W: O meio em que nosso trabalho está sendo apresentado é o meio das artes visuais, onde fomos acolhidos, onde havia receptividade. No mundo do teatro isso não aconteceu, no mundo do cinema existe um estranhamento. Mas isso não me incomoda, porque se você fica muito acomodado em um lugar, você fica com segurança demais. Não me incomoda essa nossa dificuldade permanente de nos posicionar.

Vocês brigam para encontrar outros lugares que não a instituição?

M: Juksa é uma dessas tentativas de sair da fenda. Foi feito numa ilha do Pólo Norte, onde fomos encontrar três pessoas. A primeira apresentação do trabalho foi feita só para essas três pessoas, e levamos uma cantora de outro país para cantar uma ária durante a apresentação.

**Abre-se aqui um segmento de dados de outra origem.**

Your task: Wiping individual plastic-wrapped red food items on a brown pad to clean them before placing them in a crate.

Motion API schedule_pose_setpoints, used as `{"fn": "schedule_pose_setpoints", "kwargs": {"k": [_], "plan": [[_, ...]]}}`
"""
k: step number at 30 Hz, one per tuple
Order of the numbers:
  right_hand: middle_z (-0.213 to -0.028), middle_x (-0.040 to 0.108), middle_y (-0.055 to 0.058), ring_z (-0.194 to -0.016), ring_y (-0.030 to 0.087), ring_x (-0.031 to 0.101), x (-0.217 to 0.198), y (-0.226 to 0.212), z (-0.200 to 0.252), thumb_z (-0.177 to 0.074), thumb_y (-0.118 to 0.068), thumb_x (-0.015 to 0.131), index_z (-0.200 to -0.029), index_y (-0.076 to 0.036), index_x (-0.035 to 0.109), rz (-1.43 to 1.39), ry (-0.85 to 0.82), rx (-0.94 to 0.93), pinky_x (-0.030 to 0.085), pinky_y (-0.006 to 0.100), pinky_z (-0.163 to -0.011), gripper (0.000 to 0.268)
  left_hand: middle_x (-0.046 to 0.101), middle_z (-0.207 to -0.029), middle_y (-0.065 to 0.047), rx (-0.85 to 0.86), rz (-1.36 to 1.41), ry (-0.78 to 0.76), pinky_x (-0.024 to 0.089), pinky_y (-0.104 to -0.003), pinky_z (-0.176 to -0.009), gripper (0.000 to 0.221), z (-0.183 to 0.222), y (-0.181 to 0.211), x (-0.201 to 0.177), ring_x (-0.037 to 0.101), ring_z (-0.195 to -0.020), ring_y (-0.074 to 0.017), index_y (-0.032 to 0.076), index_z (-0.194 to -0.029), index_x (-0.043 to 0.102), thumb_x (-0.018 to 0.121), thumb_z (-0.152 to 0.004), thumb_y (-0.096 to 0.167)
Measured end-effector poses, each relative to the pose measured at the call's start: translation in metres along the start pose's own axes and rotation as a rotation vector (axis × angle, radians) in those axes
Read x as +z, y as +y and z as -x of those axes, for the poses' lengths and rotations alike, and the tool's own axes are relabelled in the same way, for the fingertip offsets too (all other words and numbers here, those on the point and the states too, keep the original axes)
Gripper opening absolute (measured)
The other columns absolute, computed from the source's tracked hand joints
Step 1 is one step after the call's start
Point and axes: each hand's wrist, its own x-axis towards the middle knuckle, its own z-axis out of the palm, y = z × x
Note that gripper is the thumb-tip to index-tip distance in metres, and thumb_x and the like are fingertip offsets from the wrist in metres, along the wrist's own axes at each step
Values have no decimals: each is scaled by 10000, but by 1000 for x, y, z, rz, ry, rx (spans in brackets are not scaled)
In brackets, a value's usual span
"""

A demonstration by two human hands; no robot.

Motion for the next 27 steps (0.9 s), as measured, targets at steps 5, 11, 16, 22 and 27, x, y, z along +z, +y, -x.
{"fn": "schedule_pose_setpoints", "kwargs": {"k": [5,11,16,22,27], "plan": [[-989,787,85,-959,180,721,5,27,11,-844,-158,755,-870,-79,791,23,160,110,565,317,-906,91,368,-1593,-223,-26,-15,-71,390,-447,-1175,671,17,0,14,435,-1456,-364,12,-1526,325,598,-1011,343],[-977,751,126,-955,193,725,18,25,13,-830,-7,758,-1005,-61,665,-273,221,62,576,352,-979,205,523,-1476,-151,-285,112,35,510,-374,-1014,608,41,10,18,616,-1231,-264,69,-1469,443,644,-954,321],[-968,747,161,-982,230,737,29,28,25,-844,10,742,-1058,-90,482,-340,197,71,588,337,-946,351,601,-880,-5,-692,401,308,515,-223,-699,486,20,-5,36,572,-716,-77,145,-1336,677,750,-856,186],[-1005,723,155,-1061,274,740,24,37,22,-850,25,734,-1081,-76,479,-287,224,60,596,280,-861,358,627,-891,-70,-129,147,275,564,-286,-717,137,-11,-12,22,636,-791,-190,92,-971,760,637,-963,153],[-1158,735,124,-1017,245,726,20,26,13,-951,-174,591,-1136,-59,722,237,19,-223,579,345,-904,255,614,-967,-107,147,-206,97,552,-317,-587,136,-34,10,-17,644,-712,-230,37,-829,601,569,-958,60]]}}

W: Há um elemento que não foi mencionado até agora e que é muito importante para a gente e que vários trabalhos percorrem, que é o uso de material de arquivos. Não no sentido da memória, mas também da produção do sentido contemporâneo. A memória é sempre uma construção, também.

Em Devotionalia, o texto de jornal funciona quase que como contraponto à dimensão pessoal do depoimento de cada um. Qual a função do arquivo nesse trabalho?

M: Nosso interesse em usar material de arquivo é exatamente criar um contraponto, porque o que nos interessa é a história subjetiva daquilo que estamos contando. Ou seja, inserir a subjetividade nos contextos em que ela foi perdida. A última coisa que uma pessoa de classe média pensa, ao se falar de policial, menino de rua, porteiro ou prostituto, é que essas pessoas tenham uma subjetividade. É aquilo a que a Suely Rolnik brilhantemente se refere como “subjetividade lixo”. O que a gente tenta fazer no nosso trabalho é a reinserção da subjetividade nas histórias que a gente conta. No caso de Devotionalia, o texto de jornal é aquilo que lemos todos os dias e que nos anestesia. Tentamos tornar visíveis esses mecanismos através dos quais a subjetividade é extraída dos contextos para facilitar a nossa relação midiática com o mundo. Quando o menino conta que o amigo morreu, e você lê exatamente a mesma história no jornal, você enxerga a distância que há entre as duas coisas, como se se tratassem de dois universos distintos. O que, de fato, são.

Isso produz uma revelação, que talvez seja a precisão a que você se referia.

M: É isso, exatamente. A possível verdade está aí, nesse jogo formal de inclusão de contrapontos.